Rede Energia S.A.
- Company type: Public (Sociedade Anônima)
- Traded as: B3: REDE3, REDE4
- Industry: Electricity
- Founded: 1903
- Headquarters: São Paulo, Brazil
- Key people: Jorge Queiroz de Moraes Junior (Chairman) Carmen Campos Pereira (CEO)
- Services: Electric power distribution Electric power transmission
- Revenue: US$ 4.2 billion (2012)
- Net income: - US$ 389.6 million (2012)
- Number of employees: 14,100
- Parent: CPFL Energia Equatorial Energia
- Website: www.gruporede.com.br

= Rede Energia =

Rede Energia Participacoes, formerly Rede Energia was a Brazil-based utility holding dedicated on electricity energy, is one of the biggest Brazilian electricity companies.

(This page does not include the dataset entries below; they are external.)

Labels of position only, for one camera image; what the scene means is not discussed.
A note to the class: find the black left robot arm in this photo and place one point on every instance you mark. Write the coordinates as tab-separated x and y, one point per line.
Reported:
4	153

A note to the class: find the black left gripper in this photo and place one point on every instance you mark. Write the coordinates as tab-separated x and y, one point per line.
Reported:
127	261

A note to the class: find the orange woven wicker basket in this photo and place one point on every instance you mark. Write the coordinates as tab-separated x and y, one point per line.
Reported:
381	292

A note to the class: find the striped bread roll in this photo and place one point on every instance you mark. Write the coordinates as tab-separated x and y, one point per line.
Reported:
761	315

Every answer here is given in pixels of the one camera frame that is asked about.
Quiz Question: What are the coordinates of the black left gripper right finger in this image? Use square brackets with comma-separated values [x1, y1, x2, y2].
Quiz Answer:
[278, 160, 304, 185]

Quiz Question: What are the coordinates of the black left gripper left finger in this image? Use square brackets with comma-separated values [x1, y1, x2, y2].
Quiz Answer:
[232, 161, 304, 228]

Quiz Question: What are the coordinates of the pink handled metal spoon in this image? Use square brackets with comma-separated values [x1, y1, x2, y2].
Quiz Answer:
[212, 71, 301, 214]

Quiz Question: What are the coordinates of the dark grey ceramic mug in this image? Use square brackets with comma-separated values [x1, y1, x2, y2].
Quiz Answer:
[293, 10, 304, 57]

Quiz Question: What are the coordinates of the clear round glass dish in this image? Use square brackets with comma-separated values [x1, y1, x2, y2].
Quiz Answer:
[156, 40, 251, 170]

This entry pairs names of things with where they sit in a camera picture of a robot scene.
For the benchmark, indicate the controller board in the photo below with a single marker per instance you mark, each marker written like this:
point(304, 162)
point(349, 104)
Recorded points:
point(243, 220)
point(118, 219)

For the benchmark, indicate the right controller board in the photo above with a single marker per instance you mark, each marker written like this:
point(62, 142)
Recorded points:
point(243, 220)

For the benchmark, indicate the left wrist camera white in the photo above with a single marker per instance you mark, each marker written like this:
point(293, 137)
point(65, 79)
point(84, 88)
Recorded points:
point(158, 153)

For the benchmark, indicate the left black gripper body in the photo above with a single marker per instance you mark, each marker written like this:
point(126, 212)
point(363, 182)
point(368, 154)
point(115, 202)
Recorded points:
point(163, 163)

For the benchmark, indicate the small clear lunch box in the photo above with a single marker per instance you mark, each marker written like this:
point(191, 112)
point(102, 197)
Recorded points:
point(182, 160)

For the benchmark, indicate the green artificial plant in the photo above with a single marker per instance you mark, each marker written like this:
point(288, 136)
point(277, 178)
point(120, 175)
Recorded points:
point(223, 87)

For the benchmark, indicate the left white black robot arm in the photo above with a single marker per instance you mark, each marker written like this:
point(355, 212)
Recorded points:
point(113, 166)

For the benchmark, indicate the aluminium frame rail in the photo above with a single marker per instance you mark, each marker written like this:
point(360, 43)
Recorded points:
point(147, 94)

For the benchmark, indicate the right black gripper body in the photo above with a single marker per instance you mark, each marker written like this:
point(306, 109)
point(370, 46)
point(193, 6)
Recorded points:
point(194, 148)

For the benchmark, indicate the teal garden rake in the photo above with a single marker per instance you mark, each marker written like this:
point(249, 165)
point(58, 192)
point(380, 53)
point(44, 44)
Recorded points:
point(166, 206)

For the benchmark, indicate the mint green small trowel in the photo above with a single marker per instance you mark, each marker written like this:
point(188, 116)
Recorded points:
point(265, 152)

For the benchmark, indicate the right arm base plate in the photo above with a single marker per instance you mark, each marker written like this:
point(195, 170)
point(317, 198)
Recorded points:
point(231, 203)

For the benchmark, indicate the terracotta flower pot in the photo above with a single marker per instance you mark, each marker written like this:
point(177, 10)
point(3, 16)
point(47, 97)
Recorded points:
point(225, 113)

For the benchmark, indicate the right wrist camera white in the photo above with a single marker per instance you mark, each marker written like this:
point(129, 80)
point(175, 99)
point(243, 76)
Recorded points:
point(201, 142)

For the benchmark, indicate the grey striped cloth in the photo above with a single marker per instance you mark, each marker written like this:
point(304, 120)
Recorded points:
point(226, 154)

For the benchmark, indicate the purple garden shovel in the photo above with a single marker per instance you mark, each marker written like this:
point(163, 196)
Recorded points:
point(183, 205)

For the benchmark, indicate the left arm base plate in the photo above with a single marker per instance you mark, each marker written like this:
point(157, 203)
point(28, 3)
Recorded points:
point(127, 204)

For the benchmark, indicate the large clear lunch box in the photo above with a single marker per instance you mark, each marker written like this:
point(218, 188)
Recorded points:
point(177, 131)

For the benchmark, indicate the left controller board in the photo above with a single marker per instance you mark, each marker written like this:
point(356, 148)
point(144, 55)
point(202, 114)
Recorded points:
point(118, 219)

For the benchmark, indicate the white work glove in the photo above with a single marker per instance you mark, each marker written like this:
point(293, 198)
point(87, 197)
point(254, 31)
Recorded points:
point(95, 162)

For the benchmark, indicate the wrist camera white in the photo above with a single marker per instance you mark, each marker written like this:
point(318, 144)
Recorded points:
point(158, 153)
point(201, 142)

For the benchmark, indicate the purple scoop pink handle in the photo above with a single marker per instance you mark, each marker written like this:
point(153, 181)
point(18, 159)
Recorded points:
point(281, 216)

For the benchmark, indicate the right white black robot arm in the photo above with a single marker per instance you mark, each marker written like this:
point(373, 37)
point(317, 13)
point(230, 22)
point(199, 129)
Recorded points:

Through nine distributors, one generator and one transmitter, operates in distribution, marketing and power generation. It is responsible for supplying about 34% of the entire national territory, which means attending 16 million people in 578 municipalities in seven different Brazilian states: São Paulo, Minas Gerais, Paraná, Tocantins, Mato Grosso, Mato Grosso do Sul and Pará.

Rede Energia distributes 18.5 terawatts/hours per year through its 563 substations, which travels 15,000 km of transmission lines and 300,000 km of distribution networks. The company has more than 14,000 people in its workforce to deliver electric energy at 4.5 million consumer units.

The company is headquartered in Paulista Avenue in São Paulo and is listed in BM&F Bovespa.